In summary this thesis presented three multichromophoric systems that act as examples to understand natural light-harvesting systems, to manipulate them and to imitate them. The experiments on RC-LH1 from Rhodopseudomonas palustris allow a deeper understanding of the energy transfer pathways within this system. The model derived from these experiments enables us to make detailed predictions of the photophysical behaviour of RC-LH1 dependent on the excitation parameters. The study on AuNP-LH2 hybrids represents a statistically solid proof-of-principle that shows the plasmonic fluorescence enhancement of single bacterial light-harvesting complexes by well-defined nanostructures.
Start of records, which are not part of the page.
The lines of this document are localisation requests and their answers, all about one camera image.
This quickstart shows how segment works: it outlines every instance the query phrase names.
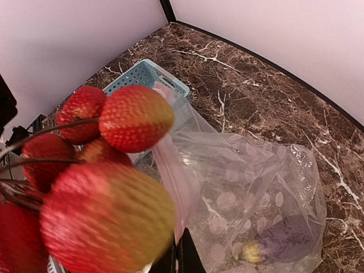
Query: strawberry stem
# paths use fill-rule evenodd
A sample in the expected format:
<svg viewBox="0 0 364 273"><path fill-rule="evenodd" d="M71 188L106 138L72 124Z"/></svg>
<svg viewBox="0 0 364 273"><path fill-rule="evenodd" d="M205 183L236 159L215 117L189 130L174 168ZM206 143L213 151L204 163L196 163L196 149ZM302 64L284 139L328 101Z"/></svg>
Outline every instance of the strawberry stem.
<svg viewBox="0 0 364 273"><path fill-rule="evenodd" d="M27 158L27 159L22 159L18 162L14 162L8 165L5 165L4 167L0 168L0 173L2 173L3 171L10 169L10 168L14 168L17 166L21 166L21 165L25 165L25 164L30 164L30 163L83 163L83 160L79 160L79 159L59 159L59 158Z"/></svg>
<svg viewBox="0 0 364 273"><path fill-rule="evenodd" d="M2 186L3 186L4 188L7 188L8 190L10 190L10 191L11 191L12 193L14 193L14 194L22 195L22 196L26 196L26 197L31 198L31 199L33 199L33 200L35 200L35 201L39 202L39 203L42 203L42 202L43 202L41 199L39 199L39 198L37 198L37 197L35 197L35 196L33 196L33 195L29 195L29 194L28 194L28 193L26 193L26 192L23 192L23 190L22 190L22 189L15 189L15 188L13 188L11 185L8 185L8 184L6 184L6 183L0 183L0 184L2 184Z"/></svg>
<svg viewBox="0 0 364 273"><path fill-rule="evenodd" d="M33 139L35 137L38 137L40 135L43 135L45 133L49 133L49 132L55 131L55 130L61 130L61 129L71 128L71 127L76 127L76 126L79 126L79 125L84 125L84 124L89 124L89 123L96 123L96 122L99 121L99 119L100 118L82 119L80 121L76 121L76 122L73 122L73 123L70 123L70 124L42 129L42 130L40 130L38 132L35 132L34 134L28 136L27 138L24 138L23 140L19 141L18 143L10 145L9 147L2 150L0 152L0 159L2 159L9 152L14 151L15 149L19 148L20 146L23 146L26 142L28 142L29 140L31 140L31 139Z"/></svg>
<svg viewBox="0 0 364 273"><path fill-rule="evenodd" d="M22 200L14 195L11 195L10 193L8 193L3 187L0 186L0 194L5 198L6 201L8 202L12 202L15 205L21 206L23 208L29 209L29 210L33 210L36 212L40 211L40 205Z"/></svg>

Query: strawberry
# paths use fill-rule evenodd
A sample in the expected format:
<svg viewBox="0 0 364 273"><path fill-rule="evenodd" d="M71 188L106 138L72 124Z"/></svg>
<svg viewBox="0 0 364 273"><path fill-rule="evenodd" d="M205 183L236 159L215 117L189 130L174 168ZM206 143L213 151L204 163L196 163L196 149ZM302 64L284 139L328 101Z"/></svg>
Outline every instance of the strawberry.
<svg viewBox="0 0 364 273"><path fill-rule="evenodd" d="M73 159L75 150L62 137L43 134L29 140L23 146L24 158ZM29 183L41 192L48 192L58 174L64 171L67 163L29 163L23 165L23 172Z"/></svg>
<svg viewBox="0 0 364 273"><path fill-rule="evenodd" d="M142 152L164 137L174 120L173 109L158 92L133 85L116 90L106 100L99 128L118 151Z"/></svg>
<svg viewBox="0 0 364 273"><path fill-rule="evenodd" d="M39 230L38 213L0 204L0 272L47 272L48 253Z"/></svg>
<svg viewBox="0 0 364 273"><path fill-rule="evenodd" d="M133 165L126 153L115 150L103 138L95 139L85 145L82 151L77 154L77 158L87 162L111 160L128 166Z"/></svg>
<svg viewBox="0 0 364 273"><path fill-rule="evenodd" d="M91 86L80 87L57 115L58 125L99 117L105 100L106 94L101 89ZM97 123L79 125L60 131L62 136L73 145L86 144L100 135Z"/></svg>
<svg viewBox="0 0 364 273"><path fill-rule="evenodd" d="M173 237L168 192L135 168L71 165L45 197L40 224L48 251L72 273L134 273Z"/></svg>

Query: black edge trim
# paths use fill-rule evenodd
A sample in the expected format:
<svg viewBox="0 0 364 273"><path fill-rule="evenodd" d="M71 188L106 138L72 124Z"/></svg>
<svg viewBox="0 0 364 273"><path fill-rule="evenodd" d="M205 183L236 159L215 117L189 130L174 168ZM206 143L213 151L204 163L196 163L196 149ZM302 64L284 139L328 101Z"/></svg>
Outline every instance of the black edge trim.
<svg viewBox="0 0 364 273"><path fill-rule="evenodd" d="M285 75L287 75L288 77L290 77L291 79L293 79L294 81L298 82L299 84L301 84L302 86L304 86L305 88L307 88L308 90L310 90L311 92L313 92L315 95L317 95L319 98L321 98L322 100L324 100L325 102L327 102L329 105L331 105L332 107L334 107L337 111L339 111L345 118L347 118L354 126L356 126L360 131L362 131L364 133L364 125L362 125L360 122L358 122L355 118L353 118L348 112L346 112L343 108L341 108L340 106L338 106L335 102L333 102L332 100L330 100L327 96L325 96L324 94L322 94L321 92L319 92L317 89L315 89L314 87L312 87L311 85L309 85L307 82L301 80L300 78L298 78L297 76L293 75L291 72L285 70L284 68L280 67L279 65L272 63L271 61L267 60L264 57L261 57L260 55L254 53L253 51L250 51L249 49L242 47L241 45L235 44L234 42L231 42L223 37L220 37L216 34L213 34L211 32L208 32L206 30L202 30L198 27L192 26L190 24L181 22L181 21L177 21L178 24L181 24L183 26L192 28L194 30L200 31L204 34L207 34L211 37L214 37L220 41L223 41L227 44L230 44L233 47L236 47L254 57L256 57L257 59L259 59L260 61L265 62L266 64L274 67L275 69L277 69L278 71L284 73Z"/></svg>
<svg viewBox="0 0 364 273"><path fill-rule="evenodd" d="M164 10L164 14L167 17L169 22L177 22L175 13L173 12L172 5L169 0L159 0L162 8Z"/></svg>

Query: polka dot plastic bag
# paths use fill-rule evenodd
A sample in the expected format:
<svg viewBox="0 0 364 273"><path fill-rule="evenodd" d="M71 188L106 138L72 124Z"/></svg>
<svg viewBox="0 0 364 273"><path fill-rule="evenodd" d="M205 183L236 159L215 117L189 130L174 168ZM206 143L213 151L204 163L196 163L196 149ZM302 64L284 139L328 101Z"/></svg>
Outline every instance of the polka dot plastic bag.
<svg viewBox="0 0 364 273"><path fill-rule="evenodd" d="M175 127L136 167L171 194L176 241L187 227L207 273L312 272L326 220L313 153L220 134L185 98L158 89Z"/></svg>

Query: brown stem
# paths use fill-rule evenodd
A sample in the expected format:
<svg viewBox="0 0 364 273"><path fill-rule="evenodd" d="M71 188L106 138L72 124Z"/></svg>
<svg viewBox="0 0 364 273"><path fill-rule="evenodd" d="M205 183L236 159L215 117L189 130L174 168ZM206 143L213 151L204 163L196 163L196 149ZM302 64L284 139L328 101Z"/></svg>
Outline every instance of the brown stem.
<svg viewBox="0 0 364 273"><path fill-rule="evenodd" d="M5 179L5 178L0 178L0 183L6 183L8 185L25 185L25 186L30 186L30 183L28 182L28 180L17 180L17 179Z"/></svg>
<svg viewBox="0 0 364 273"><path fill-rule="evenodd" d="M39 135L43 135L45 133L48 133L48 132L51 132L51 131L54 131L54 130L66 129L66 128L75 127L75 126L84 125L84 124L89 124L89 123L96 123L96 122L99 121L99 119L100 118L82 119L80 121L76 121L76 122L73 122L73 123L70 123L70 124L42 129L42 130L40 130L38 132L35 132L34 134L28 136L27 138L22 139L20 142L15 143L13 145L10 145L9 147L2 150L0 152L0 159L2 159L8 152L14 151L15 149L19 148L20 146L23 146L29 140L31 140L31 139L33 139L35 137L38 137Z"/></svg>
<svg viewBox="0 0 364 273"><path fill-rule="evenodd" d="M82 163L82 162L84 162L84 161L79 160L79 159L27 158L27 159L22 159L18 162L14 162L14 163L5 165L4 167L0 168L0 173L2 173L3 171L5 171L7 169L21 166L24 164L29 164L29 163Z"/></svg>
<svg viewBox="0 0 364 273"><path fill-rule="evenodd" d="M30 203L30 202L27 202L25 200L22 200L16 196L13 196L13 195L9 194L2 186L0 186L0 194L2 194L2 196L8 202L12 202L18 206L21 206L23 208L30 209L30 210L33 210L36 212L40 211L40 205L36 205L36 204Z"/></svg>
It gives a good example on how natural light-harvesting systems can be manipulated. The imitation and advancement of natural light-harvesting concepts is realised in the study of the two derivatives of CBT. The extensive optical characterisation of these novel compounds shows their potential as building blocks for molecular electronics, organic photovoltaics and as a promising model system for molecular energy transfer.